The authors chose to study fetuses with an abnormal umbilical Doppler and a small size on ultrasound. The authors cite a similar study3 to support their findings. These studies were made on a very different group to that reported in our study. We selected pregnancies in which the umbilical Doppler was abnormal without a requirement for an already established fetal effects (growth restriction) prior to treatment. We did not report 75% as having growth restriction at the commencement of therapy. It was the finding of our aspirin trial that the “early” use of aspirin benefited fetal growth. Indeed in our trial we reported that the most extremely affected fetuses did not benefit from treatment.
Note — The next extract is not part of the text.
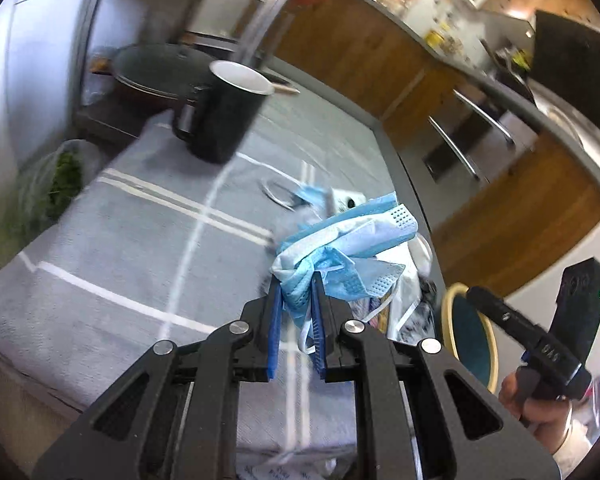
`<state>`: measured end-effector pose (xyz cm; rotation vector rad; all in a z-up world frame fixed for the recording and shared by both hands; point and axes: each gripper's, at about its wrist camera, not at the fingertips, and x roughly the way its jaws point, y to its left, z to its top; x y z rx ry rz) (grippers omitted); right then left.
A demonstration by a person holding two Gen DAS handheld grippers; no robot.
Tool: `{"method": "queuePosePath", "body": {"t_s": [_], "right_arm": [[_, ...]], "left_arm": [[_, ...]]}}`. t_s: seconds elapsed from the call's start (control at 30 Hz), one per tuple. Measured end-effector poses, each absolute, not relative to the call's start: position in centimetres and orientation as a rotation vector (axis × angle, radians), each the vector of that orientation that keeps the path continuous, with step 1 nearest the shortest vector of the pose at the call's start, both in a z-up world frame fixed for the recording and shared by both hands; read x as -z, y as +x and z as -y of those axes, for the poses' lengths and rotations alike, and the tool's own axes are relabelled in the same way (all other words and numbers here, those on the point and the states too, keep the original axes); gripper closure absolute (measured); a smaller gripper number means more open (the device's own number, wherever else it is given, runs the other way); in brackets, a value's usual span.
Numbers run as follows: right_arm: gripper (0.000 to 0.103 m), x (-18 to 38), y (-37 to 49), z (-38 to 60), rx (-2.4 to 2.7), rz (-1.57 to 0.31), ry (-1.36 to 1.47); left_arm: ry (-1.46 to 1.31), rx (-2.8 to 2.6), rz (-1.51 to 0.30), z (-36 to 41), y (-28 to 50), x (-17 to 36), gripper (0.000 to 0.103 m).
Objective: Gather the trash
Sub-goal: 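Grasp the silver foil bag with the right tool and lift it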
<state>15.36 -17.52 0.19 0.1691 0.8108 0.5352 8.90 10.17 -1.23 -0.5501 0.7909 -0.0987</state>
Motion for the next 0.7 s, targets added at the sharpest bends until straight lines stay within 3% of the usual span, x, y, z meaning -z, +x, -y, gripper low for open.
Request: {"method": "queuePosePath", "body": {"t_s": [0.3, 0.4, 0.53, 0.7], "right_arm": [[0.037, 3.3, 18.2, 13.8, -0.602, -0.914, 0.109], [0.049, 4.1, 18.5, 13.2, -0.614, -0.936, 0.081], [0.075, 4.5, 18.4, 12.7, -0.619, -0.946, 0.046], [0.088, 3.6, 17.7, 12.5, -0.638, -0.923, 0.052]], "left_arm": [[-0.578, 0.053, -0.803, -11.4, 9.3, 2.1, 0.09], [-0.577, 0.051, -0.807, -11.4, 9.6, 2.2, 0.09], [-0.577, 0.052, -0.811, -11.2, 9.9, 2.3, 0.09], [-0.579, 0.047, -0.806, -11.2, 9.8, 2.3, 0.09]]}}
The question of umbilical Doppler and established fetal effect (growth restriction - small abdominal circumference) confounding the results of clinical trials can be examined in another context to highlight the importance of the difference in patient selection. The clinical utility of umbilical Doppler in high risk pregnancy is supported by meta-analysis which suggests an impressive 32% reduction in perinatal mortality4. Of the many randomised trials carried out there is one which reports contradictory findings. In that study by Newnham et al.5 women were enrolled if the fetal abdominal circumference was small (i.e. already established growth restriction). Umbilical Doppler was of no added value. In our first trial evaluating umbilical Doppler in clinical practice6 we suggested that the value of umbilical Doppler study was early identification of a fetus at risk so that clinical attention could be focused on a group of fetuses with risk recognised early. Using a fetal abdominal circumference measurement means that the fetal risk had already been identified and a fetal effect of the placental vascular disease has occurred.
The dosage of aspirin may be important. I have always been impressed by the fact that the largest benefit in terms of fetal weight increase was associated with the use of the largest dose of 150 mg of aspirin. The study by Beaufils et al.7 used that dosage and influenced the design of our trial. The CLASP8 study used only 60 mg of aspirin. Since the umbilical Doppler study signals a problem in the fetal umbilical placental circulation we have suggested that the larger dose is important to ensure activity in the fetal circulation. We have shown fetal platelet consumption is increased in these cases9 with an abnormal umbilical Doppler and speculated that the aspirin needs to exert an effect in the fetal circulation. Maternal thromboxane concentration after aspirin therapy does not correlate with maternal or fetal benefit10. There is not a similar study of fetal effect related to fetal thromboxane levels.
The assertion by McCowan and colleagues that the beneficial effect in our study “might be explained by chance” is not established by their study which is different in both patient selection and aspirin dosage.